▸ Task goal: Leaving out each picture, transcribe the lines of the listing below exactly from the first through the line that contains "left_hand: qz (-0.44".

━━ Material provided ━━

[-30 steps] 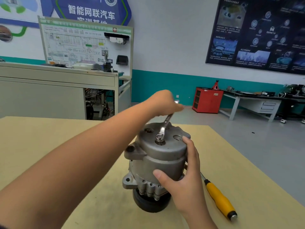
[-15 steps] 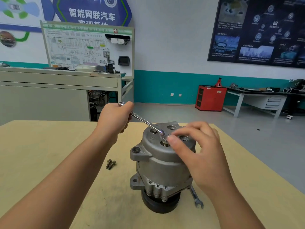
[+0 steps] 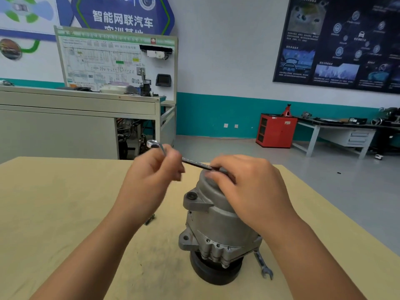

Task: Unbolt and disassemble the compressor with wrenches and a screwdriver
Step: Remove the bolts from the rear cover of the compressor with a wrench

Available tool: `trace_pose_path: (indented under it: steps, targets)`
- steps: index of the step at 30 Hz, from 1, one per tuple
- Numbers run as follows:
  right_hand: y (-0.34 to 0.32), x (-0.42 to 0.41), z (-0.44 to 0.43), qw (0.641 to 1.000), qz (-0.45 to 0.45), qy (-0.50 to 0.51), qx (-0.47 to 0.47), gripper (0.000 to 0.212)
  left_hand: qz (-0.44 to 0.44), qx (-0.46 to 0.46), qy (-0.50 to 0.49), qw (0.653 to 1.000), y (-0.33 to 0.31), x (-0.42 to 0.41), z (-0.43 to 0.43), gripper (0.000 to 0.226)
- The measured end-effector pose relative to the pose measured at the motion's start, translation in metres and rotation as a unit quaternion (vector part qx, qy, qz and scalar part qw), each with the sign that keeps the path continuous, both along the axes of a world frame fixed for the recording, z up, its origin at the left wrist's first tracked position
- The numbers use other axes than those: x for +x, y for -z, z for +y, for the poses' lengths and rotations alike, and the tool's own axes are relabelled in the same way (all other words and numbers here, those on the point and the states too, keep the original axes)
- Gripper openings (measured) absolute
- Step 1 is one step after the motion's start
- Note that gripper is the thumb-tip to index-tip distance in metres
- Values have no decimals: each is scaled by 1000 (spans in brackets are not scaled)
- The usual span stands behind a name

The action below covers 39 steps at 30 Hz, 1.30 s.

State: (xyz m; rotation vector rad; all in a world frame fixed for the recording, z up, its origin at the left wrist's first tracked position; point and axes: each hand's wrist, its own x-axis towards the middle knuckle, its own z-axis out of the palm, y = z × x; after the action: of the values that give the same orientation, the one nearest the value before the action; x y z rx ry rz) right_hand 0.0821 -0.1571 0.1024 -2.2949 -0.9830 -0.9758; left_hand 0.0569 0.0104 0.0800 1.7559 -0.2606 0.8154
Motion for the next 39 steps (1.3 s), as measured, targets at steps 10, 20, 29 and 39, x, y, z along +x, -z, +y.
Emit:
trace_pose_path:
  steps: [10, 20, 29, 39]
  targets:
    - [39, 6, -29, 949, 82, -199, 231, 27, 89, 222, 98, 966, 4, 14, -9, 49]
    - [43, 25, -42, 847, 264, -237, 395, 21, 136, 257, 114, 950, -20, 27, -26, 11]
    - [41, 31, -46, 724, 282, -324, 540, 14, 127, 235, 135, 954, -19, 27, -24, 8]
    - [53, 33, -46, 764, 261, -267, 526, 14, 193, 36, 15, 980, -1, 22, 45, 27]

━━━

▸ Reply to the exercise:
[-30 steps] 
[-15 steps] 
[+0 steps] 

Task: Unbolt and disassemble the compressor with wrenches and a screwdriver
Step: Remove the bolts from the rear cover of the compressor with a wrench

Available tool: `trace_pose_path: (indented under it: steps, targets)`
- steps: index of the step at 30 Hz, from 1, one per tuple
- Numbers run as follows:
  right_hand: y (-0.34 to 0.32), x (-0.42 to 0.41), z (-0.44 to 0.43), qw (0.641 to 1.000), qz (-0.45 to 0.45), qy (-0.50 to 0.51), qx (-0.47 to 0.47), gripper (0.000 to 0.212)
  left_hand: qz (-0.44 to 0.44), qx (-0.46 to 0.46), qy (-0.50 to 0.49), qw (0.653 to 1.000), y (-0.33 to 0.31), x (-0.42 to 0.41), z (-0.43 to 0.43), gripper (0.000 to 0.226)

The output has been given in full.